Data provided:
##############################

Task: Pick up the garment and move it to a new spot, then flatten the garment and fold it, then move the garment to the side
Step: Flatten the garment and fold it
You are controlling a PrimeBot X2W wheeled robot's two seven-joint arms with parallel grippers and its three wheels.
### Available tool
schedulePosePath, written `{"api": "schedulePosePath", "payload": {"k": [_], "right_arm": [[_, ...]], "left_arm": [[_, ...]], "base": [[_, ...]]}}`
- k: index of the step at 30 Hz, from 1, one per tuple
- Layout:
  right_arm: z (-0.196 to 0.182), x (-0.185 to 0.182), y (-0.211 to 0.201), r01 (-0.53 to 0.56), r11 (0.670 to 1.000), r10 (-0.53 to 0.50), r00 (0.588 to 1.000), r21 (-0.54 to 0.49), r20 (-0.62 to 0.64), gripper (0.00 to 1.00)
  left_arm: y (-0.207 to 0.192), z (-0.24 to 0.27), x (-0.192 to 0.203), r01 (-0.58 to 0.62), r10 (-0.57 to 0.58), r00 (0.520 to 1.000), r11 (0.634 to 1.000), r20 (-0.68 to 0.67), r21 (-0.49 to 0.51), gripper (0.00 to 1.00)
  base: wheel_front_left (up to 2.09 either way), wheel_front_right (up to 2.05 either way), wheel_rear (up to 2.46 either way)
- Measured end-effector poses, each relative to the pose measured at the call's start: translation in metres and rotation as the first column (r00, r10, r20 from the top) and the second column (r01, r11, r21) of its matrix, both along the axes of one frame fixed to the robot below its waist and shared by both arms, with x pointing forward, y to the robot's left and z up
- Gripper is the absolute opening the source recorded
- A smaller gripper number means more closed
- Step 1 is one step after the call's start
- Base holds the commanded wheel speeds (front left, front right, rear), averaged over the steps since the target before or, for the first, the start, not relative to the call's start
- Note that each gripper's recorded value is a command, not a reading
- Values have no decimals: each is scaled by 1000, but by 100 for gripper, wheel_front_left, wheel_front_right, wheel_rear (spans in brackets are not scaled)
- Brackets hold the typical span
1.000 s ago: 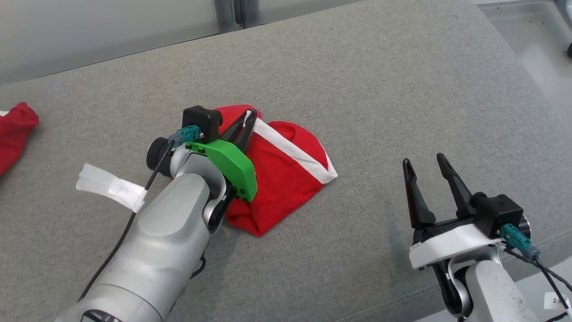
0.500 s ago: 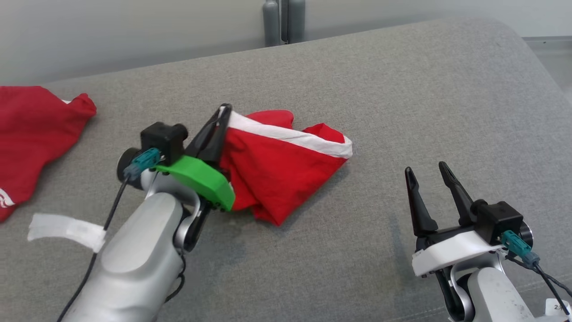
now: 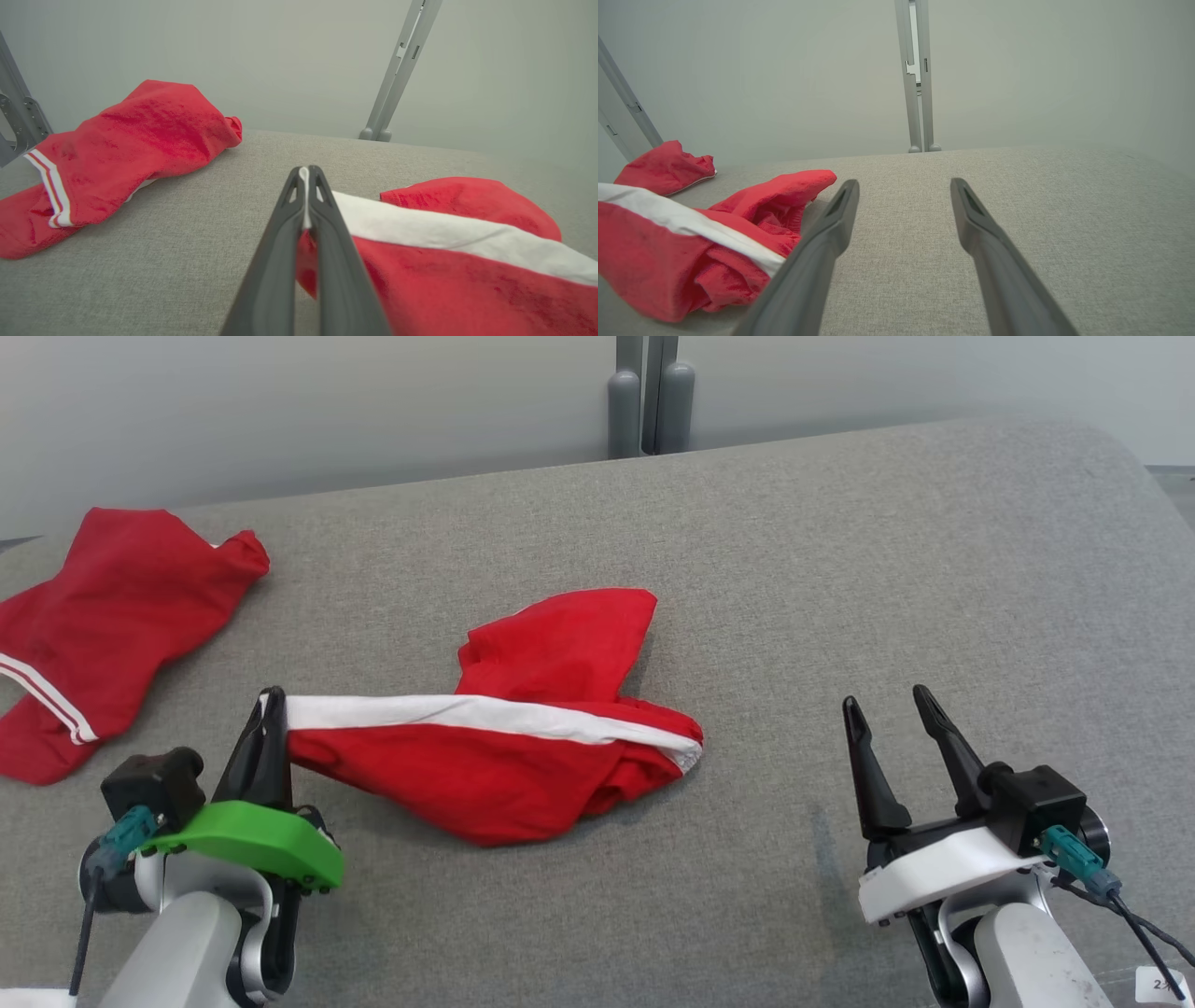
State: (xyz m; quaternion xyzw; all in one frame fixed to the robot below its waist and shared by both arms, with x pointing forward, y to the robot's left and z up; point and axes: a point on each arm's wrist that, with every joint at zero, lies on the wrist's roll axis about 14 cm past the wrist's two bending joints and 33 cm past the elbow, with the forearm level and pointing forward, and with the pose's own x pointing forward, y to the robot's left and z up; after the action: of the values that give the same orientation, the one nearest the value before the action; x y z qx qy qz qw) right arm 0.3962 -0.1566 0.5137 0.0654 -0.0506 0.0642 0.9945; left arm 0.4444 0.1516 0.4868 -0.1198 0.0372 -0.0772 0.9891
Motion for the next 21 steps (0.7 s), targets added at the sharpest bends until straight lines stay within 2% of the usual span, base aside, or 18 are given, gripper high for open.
{"api": "schedulePosePath", "payload": {"k": [5,10,14,16,17,21], "right_arm": [[-5,1,2,-7,1000,7,1000,-1,-14,100],[-8,0,3,-8,1000,8,1000,-3,-25,100],[-10,-1,2,-7,1000,7,999,-7,-31,100],[-11,-2,3,-9,1000,9,999,-8,-33,100],[-11,-2,3,-11,1000,10,999,-9,-34,100],[-10,-4,4,-14,1000,13,999,-8,-33,100]], "left_arm": [[15,-29,-13,-76,74,994,997,-85,-21,0],[37,-45,-18,-137,140,982,990,-124,30,0],[37,-56,-21,-143,146,977,989,-152,32,2],[33,-61,-24,-135,137,976,990,-168,28,79],[32,-64,-25,-135,136,975,991,-178,19,100],[28,-71,-29,-142,138,970,990,-200,-4,100]], "base": [[0,0,0],[0,0,0],[0,0,0],[0,0,0],[0,0,0],[0,0,0]]}}
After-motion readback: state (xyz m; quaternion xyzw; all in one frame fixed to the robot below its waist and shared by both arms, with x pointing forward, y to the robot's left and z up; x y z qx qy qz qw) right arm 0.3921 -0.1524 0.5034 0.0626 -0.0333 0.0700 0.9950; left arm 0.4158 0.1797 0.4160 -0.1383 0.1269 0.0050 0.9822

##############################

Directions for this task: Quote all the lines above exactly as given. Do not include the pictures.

Solution for this exercise:
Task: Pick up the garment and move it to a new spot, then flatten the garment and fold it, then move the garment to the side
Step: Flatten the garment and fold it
You are controlling a PrimeBot X2W wheeled robot's two seven-joint arms with parallel grippers and its three wheels.
### Available tool
schedulePosePath, written `{"api": "schedulePosePath", "payload": {"k": [_], "right_arm": [[_, ...]], "left_arm": [[_, ...]], "base": [[_, ...]]}}`
- k: index of the step at 30 Hz, from 1, one per tuple
- Layout:
  right_arm: z (-0.196 to 0.182), x (-0.185 to 0.182), y (-0.211 to 0.201), r01 (-0.53 to 0.56), r11 (0.670 to 1.000), r10 (-0.53 to 0.50), r00 (0.588 to 1.000), r21 (-0.54 to 0.49), r20 (-0.62 to 0.64), gripper (0.00 to 1.00)
  left_arm: y (-0.207 to 0.192), z (-0.24 to 0.27), x (-0.192 to 0.203), r01 (-0.58 to 0.62), r10 (-0.57 to 0.58), r00 (0.520 to 1.000), r11 (0.634 to 1.000), r20 (-0.68 to 0.67), r21 (-0.49 to 0.51), gripper (0.00 to 1.00)
  base: wheel_front_left (up to 2.09 either way), wheel_front_right (up to 2.05 either way), wheel_rear (up to 2.46 either way)
- Measured end-effector poses, each relative to the pose measured at the call's start: translation in metres and rotation as the first column (r00, r10, r20 from the top) and the second column (r01, r11, r21) of its matrix, both along the axes of one frame fixed to the robot below its waist and shared by both arms, with x pointing forward, y to the robot's left and z up
- Gripper is the absolute opening the source recorded
- A smaller gripper number means more closed
- Step 1 is one step after the call's start
- Base holds the commanded wheel speeds (front left, front right, rear), averaged over the steps since the target before or, for the first, the start, not relative to the call's start
- Note that each gripper's recorded value is a command, not a reading
- Values have no decimals: each is scaled by 1000, but by 100 for gripper, wheel_front_left, wheel_front_right, wheel_rear (spans in brackets are not scaled)
- Brackets hold the typical span
1.000 s ago: 
0.500 s ago: 
now: 
State: (xyz m; quaternion xyzw; all in one frame fixed to the robot below its waist and shared by both arms, with x pointing forward, y to the robot's left and z up; point and axes: a point on each arm's wrist that, with every joint at zero, lies on the wrist's roll axis about 14 cm past the wrist's two bending joints and 33 cm past the elbow, with the forearm level and pointing forward, and with the pose's own x pointing forward, y to the robot's left and z up; after the action: of the values that give the same orientation, the one nearest the value before the action; x y z qx qy qz qw) right arm 0.3962 -0.1566 0.5137 0.0654 -0.0506 0.0642 0.9945; left arm 0.4444 0.1516 0.4868 -0.1198 0.0372 -0.0772 0.9891
Motion for the next 21 steps (0.7 s), targets added at the sharpest bends until straight lines stay within 2% of the usual span, base aside, or 18 are given, gripper high for open.
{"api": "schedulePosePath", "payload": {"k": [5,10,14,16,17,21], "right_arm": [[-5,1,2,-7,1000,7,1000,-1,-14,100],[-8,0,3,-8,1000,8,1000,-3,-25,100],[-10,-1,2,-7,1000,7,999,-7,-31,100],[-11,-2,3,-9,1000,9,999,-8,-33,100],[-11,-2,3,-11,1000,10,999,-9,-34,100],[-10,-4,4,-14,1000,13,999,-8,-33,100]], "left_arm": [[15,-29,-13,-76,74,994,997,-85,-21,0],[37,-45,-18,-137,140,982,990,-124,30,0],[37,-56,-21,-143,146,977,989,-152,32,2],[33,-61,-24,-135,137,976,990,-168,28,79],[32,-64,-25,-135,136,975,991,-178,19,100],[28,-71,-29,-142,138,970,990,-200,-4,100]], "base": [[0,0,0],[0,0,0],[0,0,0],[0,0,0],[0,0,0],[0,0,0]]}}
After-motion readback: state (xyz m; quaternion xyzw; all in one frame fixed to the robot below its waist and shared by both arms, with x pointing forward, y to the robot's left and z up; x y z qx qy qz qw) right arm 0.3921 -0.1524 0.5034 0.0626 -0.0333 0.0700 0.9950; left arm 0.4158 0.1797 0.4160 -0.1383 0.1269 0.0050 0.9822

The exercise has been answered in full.